_Dataset content_.
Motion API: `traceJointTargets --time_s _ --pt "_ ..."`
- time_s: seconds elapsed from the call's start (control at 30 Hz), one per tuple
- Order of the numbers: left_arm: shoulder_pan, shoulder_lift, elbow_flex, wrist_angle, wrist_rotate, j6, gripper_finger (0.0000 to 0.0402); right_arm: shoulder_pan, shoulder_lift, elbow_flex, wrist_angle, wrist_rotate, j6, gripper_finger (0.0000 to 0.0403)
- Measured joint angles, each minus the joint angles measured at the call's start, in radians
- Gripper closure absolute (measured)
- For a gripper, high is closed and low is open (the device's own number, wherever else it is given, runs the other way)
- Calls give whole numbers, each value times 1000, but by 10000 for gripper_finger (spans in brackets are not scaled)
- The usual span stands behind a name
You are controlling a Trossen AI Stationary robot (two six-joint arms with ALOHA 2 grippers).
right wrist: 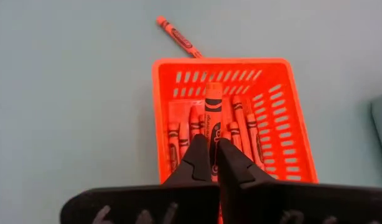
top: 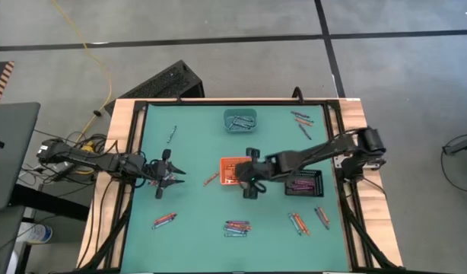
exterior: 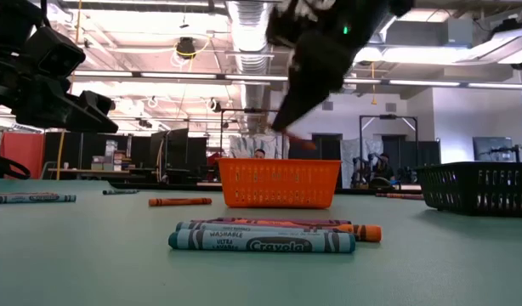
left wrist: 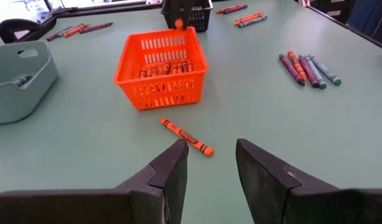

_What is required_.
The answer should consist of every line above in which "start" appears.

_Output below_.
- time_s: seconds elapsed from the call's start (control at 30 Hz), one per tuple
- Measured joint angles, each minus the joint angles measured at the call's start, in radians

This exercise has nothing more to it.